SER OU NÃO SER: EIS A NOTIFICAÇÃO!
Fabiano Ramalho
Qual o limite entre ficção e realidade? É possível que o Direito
seja tão perigosamente dramático? Eis que, senão de repente, vivemos um verdadeiro
drama shakespeariano no sistema tributário catarinense. Me refiro à possibilidade
do contribuinte pagar parcialmente o débito fiscal, no prazo para a
apresentação da defesa prévia, aproveitando-se da redução de 70% da multa, nos
termos do art. 68-A, da Lei n° 5.983/81.
Ou melhor, me refiro à impossibilidade de fruição desse
benefício, posto que a norma em comento exige o pagamento integral do débito como
pressuposto para que o contribuinte obtenha o desconto. Ou seja, se quiser garantir
os 70% de redução da multa, terá que pagar integralmente o débito, inclusive a
parte com a qual não concorda. Fica, então, num triste dilema entre pagar agora
com desconto ou apresentar defesa prévia e correr o risco de pagar
posteriormente, sem a benesse.
Ser ou não ser, eis a questão! Mas o que há de justo e
perfeito em uma norma que impõe uma
escolha tão cruel? É verdade que o Direito é mais ou menos injusto, mas
como aceitar que também possa ser mais ou menos inconstitucional? Há algo de
podre no reino da Dinamarca, diria o dramaturgo inglês. Ora, se colocamos o
contribuinte em conflito consigo mesmo, estimulando-o, na melhor das hipóteses,
a abdicar do seu sagrado direito de defesa, em prol de uma vantagem imediata e
prática, como prestaremos contas ao Constituinte originário, que positivou em
norma fundamental o Direito de Petição (art. 5º, XXXIV, a) e o contraditório e
a ampla defesa (art. 5°, LV)?
O contribuinte tem o direito de impugnar o crédito
tributário, mas é seduzido de forma imoral e quase irresistível ao não exercício
desse direito, por conta da tentação representada pelo elevado desconto, em
caso de pagamento integral e imediato.
O sistema ideal, que se inspirasse verdadeiramente no “suum cuique tribuere” de Ulpiano, seria
aquele em que a razão do contribuinte fosse inversamente proporcional à sua
disposição de "pagar com desconto e não discutir". Mas não é o que
temos aqui. Por conta das inseguranças jurídicas que nos permeiam e assombram
constantemente, frutos do manicômio jurídico da nossa legislação do ICMS, as razões
e certezas se esvaziam e se dissipam de forma dramática, forçando, por assim
dizer, o contribuinte a fazer uma transação medíocre e estúpida com o Estado: “Eu
pago tudo e desisto de me defender e, em troca, o Estado me deixa em paz”.
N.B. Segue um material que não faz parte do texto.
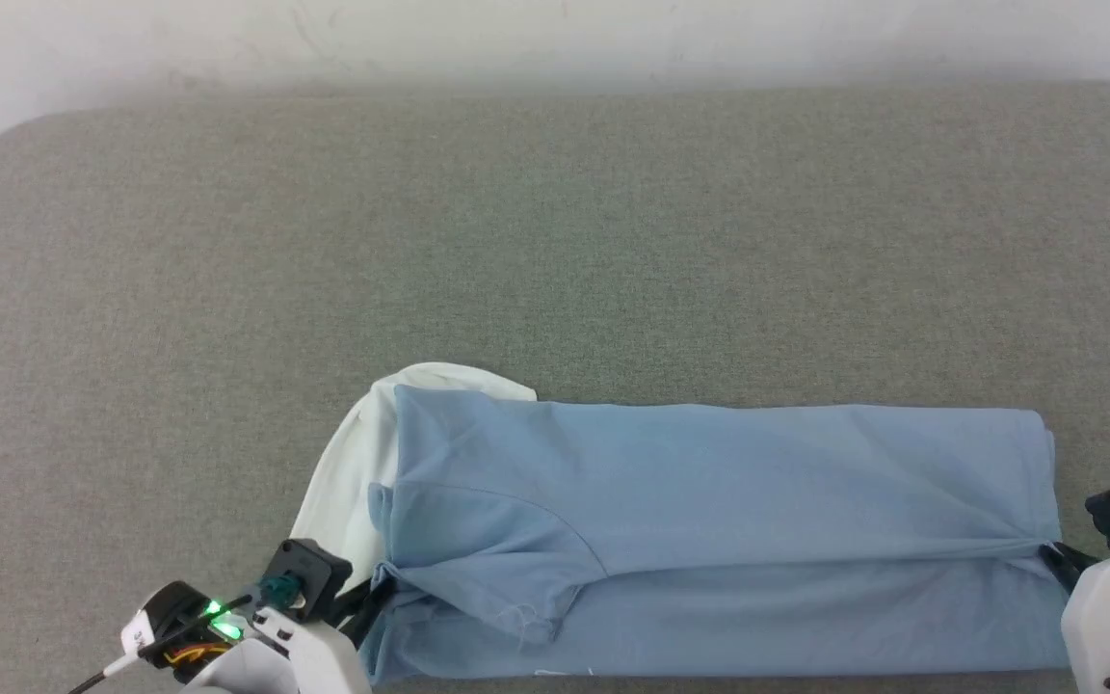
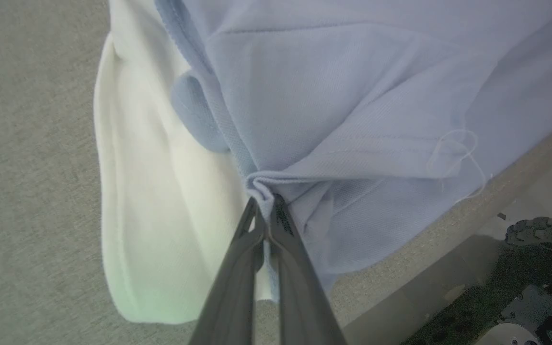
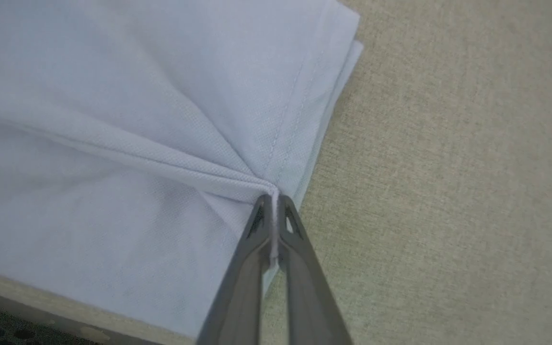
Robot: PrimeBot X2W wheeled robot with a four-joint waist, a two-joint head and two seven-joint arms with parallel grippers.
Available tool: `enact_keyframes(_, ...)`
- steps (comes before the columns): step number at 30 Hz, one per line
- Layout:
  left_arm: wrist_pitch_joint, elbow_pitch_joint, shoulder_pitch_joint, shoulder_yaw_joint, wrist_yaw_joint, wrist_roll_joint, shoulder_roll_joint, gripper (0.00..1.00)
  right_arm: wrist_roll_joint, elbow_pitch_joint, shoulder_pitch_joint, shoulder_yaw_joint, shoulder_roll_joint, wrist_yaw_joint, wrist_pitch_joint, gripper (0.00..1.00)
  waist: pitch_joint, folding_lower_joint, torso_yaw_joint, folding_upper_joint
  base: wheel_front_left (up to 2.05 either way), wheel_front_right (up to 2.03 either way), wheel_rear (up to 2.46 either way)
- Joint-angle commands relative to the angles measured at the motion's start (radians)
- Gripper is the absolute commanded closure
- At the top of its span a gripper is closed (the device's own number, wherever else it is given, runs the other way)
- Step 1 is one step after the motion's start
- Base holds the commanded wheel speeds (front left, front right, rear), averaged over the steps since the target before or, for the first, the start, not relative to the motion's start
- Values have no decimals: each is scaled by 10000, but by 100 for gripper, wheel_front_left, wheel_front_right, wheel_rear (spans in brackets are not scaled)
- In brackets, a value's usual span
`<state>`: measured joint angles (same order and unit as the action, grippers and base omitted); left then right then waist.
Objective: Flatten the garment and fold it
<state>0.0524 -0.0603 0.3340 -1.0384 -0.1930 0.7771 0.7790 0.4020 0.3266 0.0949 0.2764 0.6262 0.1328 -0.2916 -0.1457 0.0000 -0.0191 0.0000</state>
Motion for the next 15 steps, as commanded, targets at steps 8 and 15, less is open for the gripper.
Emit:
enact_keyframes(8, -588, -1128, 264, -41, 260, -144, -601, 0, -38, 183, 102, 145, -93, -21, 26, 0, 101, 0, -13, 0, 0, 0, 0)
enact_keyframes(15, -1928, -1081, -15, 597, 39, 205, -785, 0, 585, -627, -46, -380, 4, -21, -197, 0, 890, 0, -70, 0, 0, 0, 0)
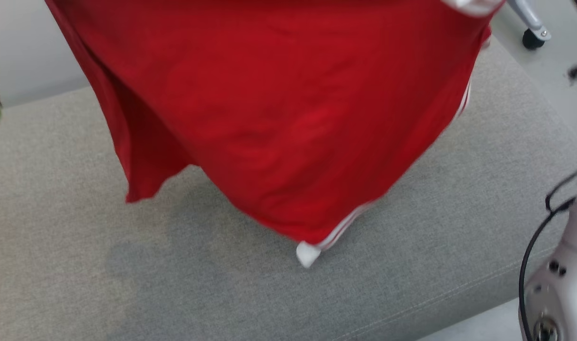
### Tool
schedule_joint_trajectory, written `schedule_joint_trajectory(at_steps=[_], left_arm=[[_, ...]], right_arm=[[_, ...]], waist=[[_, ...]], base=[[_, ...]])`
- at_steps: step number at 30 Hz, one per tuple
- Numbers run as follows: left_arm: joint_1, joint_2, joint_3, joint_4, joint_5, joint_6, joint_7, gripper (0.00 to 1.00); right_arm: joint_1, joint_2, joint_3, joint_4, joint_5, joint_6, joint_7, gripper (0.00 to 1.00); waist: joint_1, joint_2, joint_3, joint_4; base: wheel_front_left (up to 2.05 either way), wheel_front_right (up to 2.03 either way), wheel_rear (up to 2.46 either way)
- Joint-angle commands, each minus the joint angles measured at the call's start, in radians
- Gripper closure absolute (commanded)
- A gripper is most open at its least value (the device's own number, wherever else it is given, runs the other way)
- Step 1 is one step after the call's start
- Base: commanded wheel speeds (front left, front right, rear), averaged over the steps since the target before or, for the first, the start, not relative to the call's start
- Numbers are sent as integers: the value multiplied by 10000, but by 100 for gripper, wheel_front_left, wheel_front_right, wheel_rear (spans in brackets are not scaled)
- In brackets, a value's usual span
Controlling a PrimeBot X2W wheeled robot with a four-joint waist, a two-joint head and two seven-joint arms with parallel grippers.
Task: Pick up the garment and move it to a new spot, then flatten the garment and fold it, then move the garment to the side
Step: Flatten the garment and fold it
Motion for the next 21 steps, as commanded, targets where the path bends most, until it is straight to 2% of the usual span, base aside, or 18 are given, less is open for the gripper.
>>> schedule_joint_trajectory(at_steps=[1, 4, 7, 10, 13, 16, 21], left_arm=[[-949, 75, -173, 602, 182, -12, -12, 100], [-3391, -128, -881, 2490, 822, -19, -530, 100], [-5597, -457, -1526, 4250, 1616, -10, -1602, 100], [-7368, -809, -2173, 6088, 2480, -4, -3171, 100], [-8290, -1223, -2476, 7765, 2937, -5, -4842, 100], [-8460, -1458, -2804, 9066, 3119, -6, -6243, 100], [-7117, -1605, -3232, 10415, 2720, -6, -8156, 100]], right_arm=[[-1109, -7, 122, 670, -336, 7, -380, 100], [-4105, 10, 218, 3152, -1427, 5, -1764, 100], [-6886, 8, 137, 5751, -2347, 5, -3319, 100], [-9329, 11, 127, 8371, -2849, 3, -5230, 100], [-10982, -12, 223, 10830, -2787, 5, -7035, 100], [-11667, -15, 616, 12616, -2557, 5, -8069, 100], [-10278, -12, 1294, 13155, -1670, 5, -8384, 100]], waist=[[0, 0, 2251, 385], [0, 0, 3417, 581], [0, 0, 4370, 784], [0, 0, 5023, 920], [0, 0, 5341, 1001], [0, 0, 5475, 1098], [0, 0, 5068, 1230]], base=[[0, 0, 0], [0, 0, 0], [0, 0, 0], [0, 0, 0], [0, 0, 0], [0, 0, 0], [0, 0, 0]])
Se a vida de fato imita a arte, é certo que já tivemos
dramas melhores. Fica aqui, portanto, um manifesto por uma ética tributária
verdadeira, que estimule uma cidadania fiscal plena. Algo que seja menos fatalista
e mais romântico. Era uma vez, então, no reino brazillis, uma dramaturgia meio justa e meio decente, que, de repente,
se transformou numa tragédia shakespeariana, com perversas sutilezas, mas que
nunca perdeu a esperança de redenção.